O governador do Rio de Janeiro, Cláudio Castro vai sancionar hoje (27) a lei que regula o uso de máscaras de proteção facial no estado. A decisão será publicada no Diário Oficial de amanhã (28).
Após a sanção, a Secretaria de Estado de Saúde publicará, também nesta quinta-feira, recomendação aos municípios que deverão seguir os critérios de distanciamento social, ambiente aberto e fechado, percentual de vacinação da população, realização de eventos-teste, além de outros critérios para a flexibilização do uso das máscaras.
“A flexibilização do uso de máscaras em espaços abertos é motivo de celebração. Mais de um ano e meio após o decreto de calamidade pública no Brasil em razão da pandemia [de covid-19], esta medida representa um importante salto para a vitória do estado e do povo fluminense sobre o vírus”, disse, em nota, o governador.

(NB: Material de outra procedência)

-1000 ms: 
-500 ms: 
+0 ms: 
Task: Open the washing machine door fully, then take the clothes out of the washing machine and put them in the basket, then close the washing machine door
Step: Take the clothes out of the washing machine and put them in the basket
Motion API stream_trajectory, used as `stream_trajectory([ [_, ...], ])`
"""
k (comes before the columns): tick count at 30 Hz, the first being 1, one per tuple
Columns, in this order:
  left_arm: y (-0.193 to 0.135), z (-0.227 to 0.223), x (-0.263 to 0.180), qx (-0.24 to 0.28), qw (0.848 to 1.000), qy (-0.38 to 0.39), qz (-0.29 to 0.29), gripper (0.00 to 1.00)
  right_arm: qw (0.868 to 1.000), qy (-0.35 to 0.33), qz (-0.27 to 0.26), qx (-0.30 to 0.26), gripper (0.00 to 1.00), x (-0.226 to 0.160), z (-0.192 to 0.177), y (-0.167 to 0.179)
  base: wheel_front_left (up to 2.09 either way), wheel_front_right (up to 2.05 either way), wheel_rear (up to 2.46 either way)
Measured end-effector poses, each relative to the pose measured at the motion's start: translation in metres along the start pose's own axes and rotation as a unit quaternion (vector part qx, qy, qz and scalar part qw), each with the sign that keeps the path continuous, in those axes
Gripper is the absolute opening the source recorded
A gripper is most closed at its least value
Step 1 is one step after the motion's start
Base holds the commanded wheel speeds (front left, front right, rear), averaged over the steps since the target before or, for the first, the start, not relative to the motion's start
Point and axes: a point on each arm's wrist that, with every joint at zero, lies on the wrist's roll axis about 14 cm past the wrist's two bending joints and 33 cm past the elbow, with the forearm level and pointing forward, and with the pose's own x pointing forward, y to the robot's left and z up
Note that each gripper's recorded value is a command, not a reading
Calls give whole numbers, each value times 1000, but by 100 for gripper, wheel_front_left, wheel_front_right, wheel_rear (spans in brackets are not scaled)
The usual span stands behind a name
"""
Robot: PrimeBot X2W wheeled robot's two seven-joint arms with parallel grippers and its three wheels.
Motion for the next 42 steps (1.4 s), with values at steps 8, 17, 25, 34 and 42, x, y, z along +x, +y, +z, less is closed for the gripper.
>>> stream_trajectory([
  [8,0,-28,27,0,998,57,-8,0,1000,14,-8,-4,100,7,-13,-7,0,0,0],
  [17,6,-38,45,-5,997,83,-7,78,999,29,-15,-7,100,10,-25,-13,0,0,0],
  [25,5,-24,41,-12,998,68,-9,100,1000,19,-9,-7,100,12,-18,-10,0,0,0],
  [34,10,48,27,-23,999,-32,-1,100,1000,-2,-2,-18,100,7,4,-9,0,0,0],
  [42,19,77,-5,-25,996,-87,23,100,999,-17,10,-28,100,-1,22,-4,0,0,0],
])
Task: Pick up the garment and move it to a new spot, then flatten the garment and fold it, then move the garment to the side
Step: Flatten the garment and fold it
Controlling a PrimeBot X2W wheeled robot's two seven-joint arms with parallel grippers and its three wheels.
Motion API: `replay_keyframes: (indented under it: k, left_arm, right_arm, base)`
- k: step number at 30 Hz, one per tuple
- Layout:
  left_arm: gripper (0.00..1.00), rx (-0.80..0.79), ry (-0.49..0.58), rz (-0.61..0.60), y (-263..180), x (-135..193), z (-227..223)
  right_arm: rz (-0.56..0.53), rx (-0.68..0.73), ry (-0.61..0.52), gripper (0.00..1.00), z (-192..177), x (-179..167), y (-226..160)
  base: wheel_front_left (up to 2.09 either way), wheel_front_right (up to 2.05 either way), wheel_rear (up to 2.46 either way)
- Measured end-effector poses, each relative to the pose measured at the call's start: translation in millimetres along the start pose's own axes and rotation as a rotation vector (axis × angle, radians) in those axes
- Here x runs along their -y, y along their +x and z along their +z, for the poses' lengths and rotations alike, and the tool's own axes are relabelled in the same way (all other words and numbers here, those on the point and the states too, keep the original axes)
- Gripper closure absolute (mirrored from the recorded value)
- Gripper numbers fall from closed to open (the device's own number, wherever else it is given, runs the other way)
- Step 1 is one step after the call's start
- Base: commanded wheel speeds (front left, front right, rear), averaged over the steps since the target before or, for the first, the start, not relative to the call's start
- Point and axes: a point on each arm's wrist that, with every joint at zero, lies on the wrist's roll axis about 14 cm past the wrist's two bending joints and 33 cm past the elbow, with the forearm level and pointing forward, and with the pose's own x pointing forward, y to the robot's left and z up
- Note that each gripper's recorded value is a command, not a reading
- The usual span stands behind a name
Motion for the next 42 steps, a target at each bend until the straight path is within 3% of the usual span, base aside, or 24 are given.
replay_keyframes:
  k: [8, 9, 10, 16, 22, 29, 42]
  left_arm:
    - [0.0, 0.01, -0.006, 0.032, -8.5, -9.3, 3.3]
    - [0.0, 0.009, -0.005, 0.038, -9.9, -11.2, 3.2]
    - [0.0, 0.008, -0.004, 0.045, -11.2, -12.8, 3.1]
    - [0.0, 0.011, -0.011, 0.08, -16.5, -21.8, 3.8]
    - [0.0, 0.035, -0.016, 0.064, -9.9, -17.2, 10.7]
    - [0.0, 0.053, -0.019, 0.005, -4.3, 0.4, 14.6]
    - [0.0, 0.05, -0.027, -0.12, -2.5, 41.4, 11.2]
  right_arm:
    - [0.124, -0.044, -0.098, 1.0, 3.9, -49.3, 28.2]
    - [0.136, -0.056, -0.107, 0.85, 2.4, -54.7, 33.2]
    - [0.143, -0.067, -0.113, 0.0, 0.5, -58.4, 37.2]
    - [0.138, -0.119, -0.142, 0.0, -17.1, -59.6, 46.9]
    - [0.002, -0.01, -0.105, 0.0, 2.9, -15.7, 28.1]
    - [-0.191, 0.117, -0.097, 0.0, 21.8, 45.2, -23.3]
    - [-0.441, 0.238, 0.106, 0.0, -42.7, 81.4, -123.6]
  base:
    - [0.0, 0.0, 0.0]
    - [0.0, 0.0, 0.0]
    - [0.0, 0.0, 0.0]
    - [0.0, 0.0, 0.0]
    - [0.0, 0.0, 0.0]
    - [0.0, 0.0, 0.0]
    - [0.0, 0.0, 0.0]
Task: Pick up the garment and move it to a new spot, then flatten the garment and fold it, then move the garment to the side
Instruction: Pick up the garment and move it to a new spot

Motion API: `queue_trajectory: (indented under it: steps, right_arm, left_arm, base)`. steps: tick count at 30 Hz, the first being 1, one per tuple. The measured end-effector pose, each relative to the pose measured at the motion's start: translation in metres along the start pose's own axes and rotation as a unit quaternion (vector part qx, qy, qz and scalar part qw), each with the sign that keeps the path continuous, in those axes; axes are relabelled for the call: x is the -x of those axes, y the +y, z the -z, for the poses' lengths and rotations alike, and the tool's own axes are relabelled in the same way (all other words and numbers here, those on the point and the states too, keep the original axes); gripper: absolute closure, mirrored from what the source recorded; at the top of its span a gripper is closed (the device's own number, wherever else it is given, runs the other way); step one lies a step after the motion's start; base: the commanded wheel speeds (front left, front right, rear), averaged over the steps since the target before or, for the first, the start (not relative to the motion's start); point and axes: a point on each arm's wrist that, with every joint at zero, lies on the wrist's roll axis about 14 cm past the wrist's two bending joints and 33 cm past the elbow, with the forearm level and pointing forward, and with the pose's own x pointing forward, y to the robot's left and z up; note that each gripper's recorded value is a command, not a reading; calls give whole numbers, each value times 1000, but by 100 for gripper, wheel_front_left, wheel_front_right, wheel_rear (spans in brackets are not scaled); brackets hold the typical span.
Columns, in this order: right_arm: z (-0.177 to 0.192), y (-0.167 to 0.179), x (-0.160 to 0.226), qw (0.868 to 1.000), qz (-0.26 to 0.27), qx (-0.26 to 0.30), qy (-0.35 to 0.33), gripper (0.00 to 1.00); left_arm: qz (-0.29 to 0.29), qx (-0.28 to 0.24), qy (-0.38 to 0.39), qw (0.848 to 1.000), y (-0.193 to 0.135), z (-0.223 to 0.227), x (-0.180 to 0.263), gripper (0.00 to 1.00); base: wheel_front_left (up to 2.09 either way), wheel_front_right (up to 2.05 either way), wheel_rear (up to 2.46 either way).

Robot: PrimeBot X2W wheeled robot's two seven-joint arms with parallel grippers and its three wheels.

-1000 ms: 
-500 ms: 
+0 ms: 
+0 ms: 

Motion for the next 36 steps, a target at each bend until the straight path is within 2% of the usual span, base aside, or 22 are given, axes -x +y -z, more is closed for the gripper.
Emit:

Segundo Castro, o estado encontra-se atualmente no cenário de baixo risco de contaminação de covid-19 em todas as regiões devido à agilidade na distribuição das vacinas aos municípios. “Para que a luta contra a covid-19 seja vencida definitivamente, peço que todos continuem seguindo as orientações das autoridades sanitárias”, afirmou.
A prefeitura do Rio de Janeiro publicou hoje (27) decreto no Diário Oficial do Município em que libera o uso de máscaras em lugares abertos e autoriza o funcionamento de boates, casas de show e salões de dança com até 50% da capacidade. Em ambientes fechados e transportes públicos, a obrigatoriedade da proteção facial continua valendo.
O prefeito do Rio de Janeiro, Eduardo Paes, anunciou a medida na noite de ontem (26). A recomendação é do comitê de especialistas instaurado pela prefeitura para assessorá-la no combate à pandemia de covid-19. "Chegamos a 65% de toda a população da cidade devidamente imunizada", justificou Paes.
No entanto, para entrar em vigor a flexibilização do uso de máscaras na capital fluminense, o município dependia da sanção do governador Cláudio Castro da lei aprovada ontem (26) pela Assembleia Legislativa do Rio (Alerj), que desobriga o uso de máscara, ao ar livre, em todo o estado. Segundo a proposta aprovada ontem, caberá ainda a cada município a decisão final, pois vale sempre o parâmetro mais restritivo.
Conforme decisão do Supremo Tribunal Federal (STF) adotada no ano passado, municípios, estados e União têm competência complementar para estabelecer medidas de combate à covid-19, mas no caso de divergências, valem as medidas mais restritivas.
Para o coordenador do InfoGripe, da Fundação Oswaldo Cruz (Fiocrurz), Marcelo Gomes, ainda não é o momento de flexibilizar o uso de máscara mesmo em ambientes externos pois cada município tem uma cobertura vacinal e uma situação epidemiológica diferentes. Ele lembra, por exemplo, que a capital fluminense tem grande fluxo de pessoas de outras cidades do estado e do país.
“Olhar só para a situação epidemiológica e vacinal de um único município e não levar em conta essa vizinhança pode ser um problema tanto para a capital quanto para os vizinhos porque retirar a obrigatoriedade da máscara, mesmo em ambientes abertos, facilita a transmissão”, disse o pesquisador. “O risco de transmissão vai aumentar, ainda que seja menor que em ambientes fechados”.
Gomes destaca que o enfrentamento à pandemia é um evento coletivo, não só para os indivíduos mas também entre os municípios. “Esse andar conjunto é muito importante porque os municípios não são ilhas. Há uma interação muito grande”, afirmou.
“Por mais que os indicadores estejam apontando para situações positivas, com a queda de casos graves, com o avanço da vacinação, a gente ainda está muito longe do que hoje se considera como ideal que é na casa dos 90% da população vacinada”, acrescentou.
O pesquisador da Fiocruz ressalta que países do Hemisfério Norte já passaram por situação similar de antecipar a retirada da obrigatoriedade do uso de máscara e tiveram como consequência o aumento significativo do número de casos de covid-19. “Apostar que não teremos uma consequência ruim é um risco grande”, disse.
“Temos que perder essa resistência em usar a máscara. A gente quer voltar a ter interação social? Queremos. Se o preço a se pagar é o uso de máscara, esse é um custo social baixo”, ponderou.